Lipid vesicles are widely used as model systems to study biological membranes. The self-assembly of such vesicles into vesicle pairs provides further opportunity to study interactions between membranes. However, formation of vesicle pairs, while subsequently keeping their colloidal stability intact, is challenging. Here, we report on three strategies that lead to stable finite-sized aggregates of phospholipid vesicles: (i) vesicles containing biotinylated lipids are coupled together with streptavidin, (ii) bridging attraction is exploited by adding cationic polymers (polylysine) to negatively charged vesicles, and (iii) temperature as a control parameter is used for the aggregation of vesicles mixed with a thermo-sensitive surfactant. While each strategy has its own advantages and disadvantages for vesicle pair formation, the latter strategy additionally shows reversible limited aggregation: above the LCST of pNIPAm, vesicle pairs are formed, while below the LCST, single vesicles prevail.
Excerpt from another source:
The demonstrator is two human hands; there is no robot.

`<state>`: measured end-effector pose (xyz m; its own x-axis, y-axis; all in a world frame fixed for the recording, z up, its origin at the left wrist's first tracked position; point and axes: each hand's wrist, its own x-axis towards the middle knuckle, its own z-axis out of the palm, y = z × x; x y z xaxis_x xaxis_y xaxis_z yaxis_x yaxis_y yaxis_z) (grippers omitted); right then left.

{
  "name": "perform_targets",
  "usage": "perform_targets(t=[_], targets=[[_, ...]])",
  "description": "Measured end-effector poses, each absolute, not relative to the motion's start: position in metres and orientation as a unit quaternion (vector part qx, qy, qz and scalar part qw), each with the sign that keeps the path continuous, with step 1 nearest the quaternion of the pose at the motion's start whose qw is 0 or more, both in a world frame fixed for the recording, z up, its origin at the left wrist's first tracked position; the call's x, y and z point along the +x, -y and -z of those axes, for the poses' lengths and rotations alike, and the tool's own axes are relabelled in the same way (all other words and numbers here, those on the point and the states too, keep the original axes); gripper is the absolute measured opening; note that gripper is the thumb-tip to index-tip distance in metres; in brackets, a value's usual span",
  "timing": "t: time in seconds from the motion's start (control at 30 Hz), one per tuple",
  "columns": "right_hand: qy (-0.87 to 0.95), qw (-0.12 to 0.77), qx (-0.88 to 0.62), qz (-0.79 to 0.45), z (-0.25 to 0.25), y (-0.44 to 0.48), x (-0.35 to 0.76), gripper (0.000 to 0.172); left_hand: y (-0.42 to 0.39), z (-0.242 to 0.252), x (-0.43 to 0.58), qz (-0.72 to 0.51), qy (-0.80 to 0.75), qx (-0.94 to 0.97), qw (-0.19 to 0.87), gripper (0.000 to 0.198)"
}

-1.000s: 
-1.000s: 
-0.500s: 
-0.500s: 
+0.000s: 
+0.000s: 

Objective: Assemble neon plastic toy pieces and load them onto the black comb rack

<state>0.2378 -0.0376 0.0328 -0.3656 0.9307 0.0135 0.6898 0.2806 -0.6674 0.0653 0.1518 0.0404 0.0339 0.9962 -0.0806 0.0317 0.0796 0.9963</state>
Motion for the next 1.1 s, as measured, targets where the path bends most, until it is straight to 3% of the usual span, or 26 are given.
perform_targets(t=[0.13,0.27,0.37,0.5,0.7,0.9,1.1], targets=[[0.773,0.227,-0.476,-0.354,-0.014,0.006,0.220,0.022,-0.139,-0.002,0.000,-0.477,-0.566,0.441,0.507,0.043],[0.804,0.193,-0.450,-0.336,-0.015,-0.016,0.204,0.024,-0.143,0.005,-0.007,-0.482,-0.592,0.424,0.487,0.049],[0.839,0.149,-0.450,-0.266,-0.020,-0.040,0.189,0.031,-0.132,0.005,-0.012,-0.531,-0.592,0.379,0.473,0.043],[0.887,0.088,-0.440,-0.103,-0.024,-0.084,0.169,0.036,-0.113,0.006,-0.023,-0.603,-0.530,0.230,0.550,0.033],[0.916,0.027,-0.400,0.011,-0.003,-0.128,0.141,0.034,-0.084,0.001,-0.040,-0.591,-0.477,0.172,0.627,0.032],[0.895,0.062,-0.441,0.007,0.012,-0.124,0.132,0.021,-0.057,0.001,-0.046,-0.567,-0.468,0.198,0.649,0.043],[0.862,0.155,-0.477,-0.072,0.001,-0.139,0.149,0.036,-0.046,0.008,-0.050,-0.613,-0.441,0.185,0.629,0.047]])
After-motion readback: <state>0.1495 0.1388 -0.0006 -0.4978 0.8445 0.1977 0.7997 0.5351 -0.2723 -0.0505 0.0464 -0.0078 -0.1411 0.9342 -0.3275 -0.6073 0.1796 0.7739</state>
Mixing protocols were assessed by dynamic and static light scattering as well as fluorescence correlation spectroscopy to determine under which conditions vesicle pairs dominate the aggregate size distribution. We have strong indications that without subsequent perturbation, the individual vesicles remain intact and no fusion or leakage between vesicles occurs after vesicle pairs have formed.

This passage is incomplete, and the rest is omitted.